Surgical adjunct 604 may be hydrophobic or include a hydrophobic material to prevent fluid ingress from organs such as the colon from contaminating a patient's body cavity. The polyurethane foam may include hydrophobic properties. For example, the polyurethane foam of the surgical adjunct 604 may include a hydrophobic chemical additive when forming the foam. Some examples of additives may include ceramic nanoparticles (e.g., calcium phosphate), fatty acids (e.g., oleic acid, decanoic acid, hexanoic acid, dodecanoic acid), ionic liquids, enteric coating, a photocurable resin, or other long chain surfactants. Fatty acids may have pH dependent solubility. For example, increasing the chain length from hexanoic to decanoic acid can be used to change the solubility in low pHs with increasing solubility in basic conditions. This may be an additional mechanism to include a transient hydrophobicity whereby the fatty acid is entrapped within the network in the presence of acid. The retention would allow for a barrier to fluid flow. In areas not exposed to acidic condition, the fatty acid can be dissolved over a prescribed period to allow for absorption consistent with the neat adjunct material.

The mechanism for ionic liquids would be based on the potential counterion exchange within the body (sodium exchange) to allow dissolution of the liquids within the body. In the associated state, the ionic liquid can provide increased hydrophobicity. As such, the inclusion of ionic liquids can give rise to a transient hydrophobicity. As such, the inclusion of ionic liquids can give rise to a transient hydrophobicity.

As shown in FIG. 8M, the hydrophobic additive may be a hydrophobic coating 865 disposed on the polyurethane foam. A hydrophobic coating 865 would not alter the chemistry of the polyurethane foam and would be layered on top of the foam partially or fully blocking fluid flow. Although the coating is shown on surface it may cover one or more surfaces or a portion thereof. The coating 865 may include multiple layers of different, similar, or the same material to promote coating adhesion of increase hydrophobicity. In addition, multiple layers may be used to minimize impact on adsorption by alternating surface eroding coatings. For example, a surface eroding polyester (e.g., polypropylene fumarate) may be used as the exterior coating with a final later of an enteric coating. The acid generation during the polyester degradation would create a local acidic environment that would eliminate water permeability while retaining a hydrophobic surface. After the acid environment is dissipated, the enteric coating would rapidly dissolve and allow the adjunct to be absorbed. Examples of coating material include at least one fatty acid (e.g., oleic acid, decanoic acid, hexanoic acid, dodecanoic acid), the at least one long chain surfactant, the at least one enteric coating (e.g., cellulose derivatives or methacrylate copolymers), the at least one photocurable resin, or combinations thereof. The hydrophobic coating may be applied to the polyurethane foam via inkjet printing, direct deposition, thermal spraying, cold dynamic spraying, cold spraying, electro spraying, ultrasonic spray coating, dip coating, screen printing, solution deposition, spin coating, film coating, exterior lamination, and lithography.

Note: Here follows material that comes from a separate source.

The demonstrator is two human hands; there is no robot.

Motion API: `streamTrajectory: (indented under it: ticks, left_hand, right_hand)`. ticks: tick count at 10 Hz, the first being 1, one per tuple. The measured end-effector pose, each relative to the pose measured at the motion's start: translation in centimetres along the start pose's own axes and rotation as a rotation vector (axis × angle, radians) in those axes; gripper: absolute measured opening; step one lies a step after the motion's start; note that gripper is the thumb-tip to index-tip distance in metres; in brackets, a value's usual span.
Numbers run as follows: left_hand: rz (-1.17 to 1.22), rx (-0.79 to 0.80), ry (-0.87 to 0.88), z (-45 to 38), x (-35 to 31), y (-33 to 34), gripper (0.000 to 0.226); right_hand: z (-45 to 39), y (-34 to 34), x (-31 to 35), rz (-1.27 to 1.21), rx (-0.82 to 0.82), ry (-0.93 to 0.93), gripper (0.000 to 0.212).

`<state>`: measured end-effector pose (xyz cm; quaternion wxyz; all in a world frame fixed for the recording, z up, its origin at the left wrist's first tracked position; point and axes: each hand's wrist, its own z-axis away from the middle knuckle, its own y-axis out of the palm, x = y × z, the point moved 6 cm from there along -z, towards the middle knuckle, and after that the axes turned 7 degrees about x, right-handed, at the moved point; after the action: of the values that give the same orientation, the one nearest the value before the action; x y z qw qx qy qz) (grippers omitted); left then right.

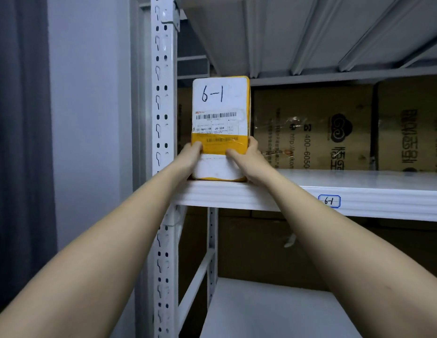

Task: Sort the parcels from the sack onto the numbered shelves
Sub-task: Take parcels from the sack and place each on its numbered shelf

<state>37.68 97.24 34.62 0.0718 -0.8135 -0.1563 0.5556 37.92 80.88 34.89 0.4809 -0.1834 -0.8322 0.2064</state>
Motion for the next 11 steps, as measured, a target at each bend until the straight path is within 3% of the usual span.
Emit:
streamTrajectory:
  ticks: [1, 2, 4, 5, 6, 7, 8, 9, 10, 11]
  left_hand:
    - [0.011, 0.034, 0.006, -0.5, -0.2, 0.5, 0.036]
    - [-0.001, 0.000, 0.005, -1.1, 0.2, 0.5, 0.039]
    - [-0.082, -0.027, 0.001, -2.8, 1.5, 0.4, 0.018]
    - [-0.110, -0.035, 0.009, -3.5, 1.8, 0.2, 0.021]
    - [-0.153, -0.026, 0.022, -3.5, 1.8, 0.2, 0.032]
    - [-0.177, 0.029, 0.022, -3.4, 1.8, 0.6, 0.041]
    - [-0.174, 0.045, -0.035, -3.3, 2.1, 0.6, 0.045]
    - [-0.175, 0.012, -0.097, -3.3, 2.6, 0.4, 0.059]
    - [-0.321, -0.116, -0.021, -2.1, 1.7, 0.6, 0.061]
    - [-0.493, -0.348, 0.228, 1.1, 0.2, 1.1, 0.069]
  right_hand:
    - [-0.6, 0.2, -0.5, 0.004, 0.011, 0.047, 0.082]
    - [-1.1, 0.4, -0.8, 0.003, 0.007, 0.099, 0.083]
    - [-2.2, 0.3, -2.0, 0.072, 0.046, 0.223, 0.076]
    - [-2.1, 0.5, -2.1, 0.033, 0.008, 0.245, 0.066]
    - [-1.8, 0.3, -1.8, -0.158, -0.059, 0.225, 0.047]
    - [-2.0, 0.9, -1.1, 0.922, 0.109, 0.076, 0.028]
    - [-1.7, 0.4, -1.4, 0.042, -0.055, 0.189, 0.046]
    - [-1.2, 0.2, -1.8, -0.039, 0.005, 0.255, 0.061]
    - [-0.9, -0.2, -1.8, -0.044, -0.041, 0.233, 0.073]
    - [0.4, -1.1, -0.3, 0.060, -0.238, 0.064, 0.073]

The surgical adjunct 604 may include multiple different or similar application methods to coat an inner and other surface of the polyurethane foam. The surgical adjunct 604 may include one or more hydrophobic coatings as well as a hydrophobic chemical additive added to the foam. In some examples, the hydrophobic coating may react with a surface of the polyurethane foam to create hydrophobic properties foe the surgical adjunct 604. In some examples, hydrophobic chemical additive and/or the hydrophobic property may include an additional step (e.g., submerging in water, heating, cooling) to activate the hydrophobicity properties.

Furthermore, the hydrophobic coating may be used for time relates therapeutics within the adjunct to assist in healing, reduce inflammation, and treat diseases.

As shown in FIG. 8N, the surgical adjunct 604 may include one or more patterns 867 having one or more hydrophobic surfaces or portions thereof. Hydrophobicity may be generated via specific surface texture on the surface of the surgical adjunct 604. Such surface patterns 867 may have one or more specific repeating patterns with pitches smaller than a diameter of a water droplet. For example, the surface pattern may include at least one repeating pattern with a pitch that is less than about 0.005 centimeters. The specific hydrophobic surface patterns 867 may be generated via interferometric lithography, stereolithography, selective ablation, lyophilization, plasma etching, chemical etching, or surface-initiated polymer brushes.

The advantages of adding one or more of the above-described hydrophobicity features is that such surgical adjunct may be able to mitigate and eliminate transmural waning, mitigate transmural risk in vivo, potentially increase retention of the mechanical strength of the surgical adjunct based on physiological conditions, and potentially use the surgical adjunct 604 as an extended-release intra-organ drug delivery mechanism.

FIGS. 9C, 9D, and 9E are exemplary diagrams 950a, 950b, and 950c showing surgical adjuncts 604 placed transmurally in a patient. For example, biopharmaceuticals such as monoclonal antibodies could be used since it has limited ability to be absorbed within the gastrointestinal tract. The ability to use the surgical adjunct 604 as a carrier for the biopharmaceutical could enable bioavailability within the body without the burden of injections, infusions, etc.

The surgical adjunct 604 may have one or more of the properties described below to enable the adjunct to be flexible when in vivo, but yet remain in a certain position attached to the cartridge when outside of the body. For example, the polyurethane may server to create an adjunct 604 that is flexible when going into the body but “sets” to its final mechanical properties as the plasticizer is absorbed in vivo. In some examples, a plasticizer may be added to the polyurethane foam to lower its glass transition temperature to be within the below described ranges as well as conform to the other listed properties. Regardless, an adjunct 604 having one or more of the below properties consistently creates a hemostatic or near hemostatic seal on tissue.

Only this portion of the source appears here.